■ ABOUT THIS TASK ■
Each line of the data below holding the word "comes" must be copied.
━━━ DATA EXTRACT
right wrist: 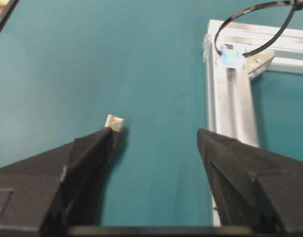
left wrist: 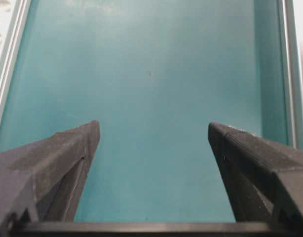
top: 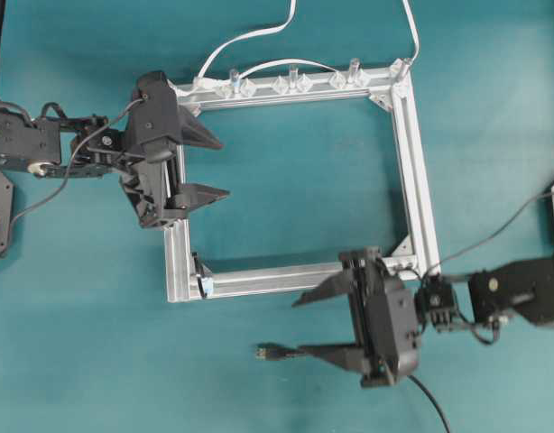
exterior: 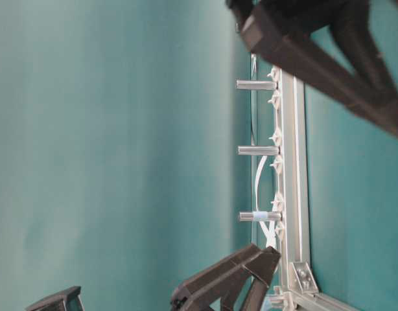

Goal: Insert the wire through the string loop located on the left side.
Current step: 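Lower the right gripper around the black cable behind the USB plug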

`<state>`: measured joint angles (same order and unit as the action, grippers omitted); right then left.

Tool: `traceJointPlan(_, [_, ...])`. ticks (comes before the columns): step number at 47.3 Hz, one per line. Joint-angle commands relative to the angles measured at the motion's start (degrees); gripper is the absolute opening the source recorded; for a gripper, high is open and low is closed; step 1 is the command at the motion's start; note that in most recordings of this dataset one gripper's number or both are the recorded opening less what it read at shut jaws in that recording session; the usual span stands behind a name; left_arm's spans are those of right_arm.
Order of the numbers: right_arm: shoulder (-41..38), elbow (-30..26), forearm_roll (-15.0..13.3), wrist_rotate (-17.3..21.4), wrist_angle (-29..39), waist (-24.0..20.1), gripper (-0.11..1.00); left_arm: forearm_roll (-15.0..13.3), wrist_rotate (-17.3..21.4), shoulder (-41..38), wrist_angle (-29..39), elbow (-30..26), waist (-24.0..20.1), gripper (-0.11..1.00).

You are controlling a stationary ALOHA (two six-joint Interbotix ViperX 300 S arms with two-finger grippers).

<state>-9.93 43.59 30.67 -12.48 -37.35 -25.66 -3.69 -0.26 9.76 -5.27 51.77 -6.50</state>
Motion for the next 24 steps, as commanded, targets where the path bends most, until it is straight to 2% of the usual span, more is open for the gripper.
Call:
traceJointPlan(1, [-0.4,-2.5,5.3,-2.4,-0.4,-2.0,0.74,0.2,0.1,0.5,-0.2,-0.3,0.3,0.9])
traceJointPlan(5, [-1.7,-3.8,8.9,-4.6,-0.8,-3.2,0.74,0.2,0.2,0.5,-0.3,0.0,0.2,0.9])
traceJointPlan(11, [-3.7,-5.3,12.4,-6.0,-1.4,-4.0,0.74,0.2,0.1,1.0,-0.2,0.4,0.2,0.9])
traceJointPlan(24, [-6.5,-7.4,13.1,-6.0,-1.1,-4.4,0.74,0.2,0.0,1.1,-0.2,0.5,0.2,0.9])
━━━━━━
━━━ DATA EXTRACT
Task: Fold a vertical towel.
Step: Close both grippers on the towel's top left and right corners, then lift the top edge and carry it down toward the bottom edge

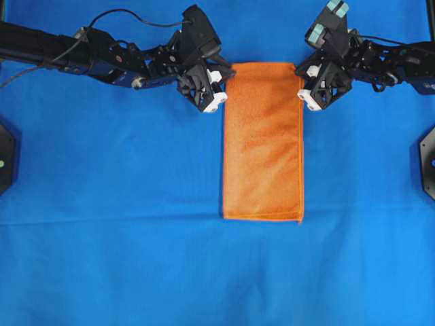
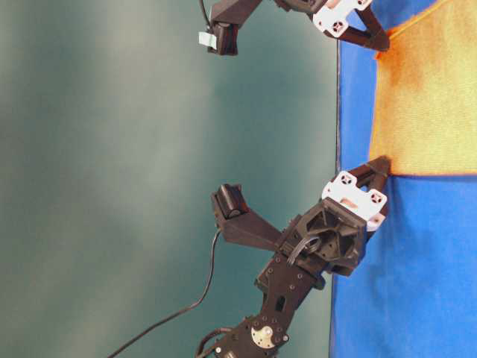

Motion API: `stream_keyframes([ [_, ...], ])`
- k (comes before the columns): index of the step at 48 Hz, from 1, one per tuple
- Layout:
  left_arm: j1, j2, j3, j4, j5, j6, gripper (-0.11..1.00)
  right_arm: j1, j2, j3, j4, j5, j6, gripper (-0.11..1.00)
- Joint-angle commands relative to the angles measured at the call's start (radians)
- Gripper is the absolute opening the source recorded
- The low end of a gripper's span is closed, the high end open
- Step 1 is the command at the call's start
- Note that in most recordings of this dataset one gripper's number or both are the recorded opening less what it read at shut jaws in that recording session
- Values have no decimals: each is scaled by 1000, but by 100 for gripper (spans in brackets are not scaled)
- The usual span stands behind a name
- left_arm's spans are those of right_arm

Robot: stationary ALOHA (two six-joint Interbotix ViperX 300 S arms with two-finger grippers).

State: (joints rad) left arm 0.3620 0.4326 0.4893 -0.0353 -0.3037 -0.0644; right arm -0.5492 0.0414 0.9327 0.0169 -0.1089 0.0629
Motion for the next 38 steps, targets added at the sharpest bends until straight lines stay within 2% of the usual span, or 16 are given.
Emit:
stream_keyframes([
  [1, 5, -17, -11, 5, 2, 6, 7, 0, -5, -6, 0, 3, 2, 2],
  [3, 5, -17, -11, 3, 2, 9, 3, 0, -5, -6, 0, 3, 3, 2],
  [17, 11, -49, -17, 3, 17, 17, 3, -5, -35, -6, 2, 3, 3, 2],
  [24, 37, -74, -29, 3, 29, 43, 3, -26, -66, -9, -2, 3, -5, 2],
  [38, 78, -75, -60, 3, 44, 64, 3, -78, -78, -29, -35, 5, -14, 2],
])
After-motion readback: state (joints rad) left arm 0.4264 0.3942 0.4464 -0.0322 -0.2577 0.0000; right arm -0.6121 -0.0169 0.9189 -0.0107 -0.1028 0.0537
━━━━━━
■ COMPLETED EXERCISE ■
Tool: `traceJointPlan(_, [_, ...])`. ticks (comes before the columns): step number at 47.3 Hz, one per line. Joint-angle commands relative to the angles measured at the motion's start (degrees); gripper is the absolute opening the source recorded; for a gripper, high is open and low is closed; step 1 is the command at the motion's start; note that in most recordings of this dataset one gripper's number or both are the recorded opening less what it read at shut jaws in that recording session; the usual span stands behind a name; left_arm's spans are those of right_arm.
- k (comes before the columns): index of the step at 48 Hz, from 1, one per tuple

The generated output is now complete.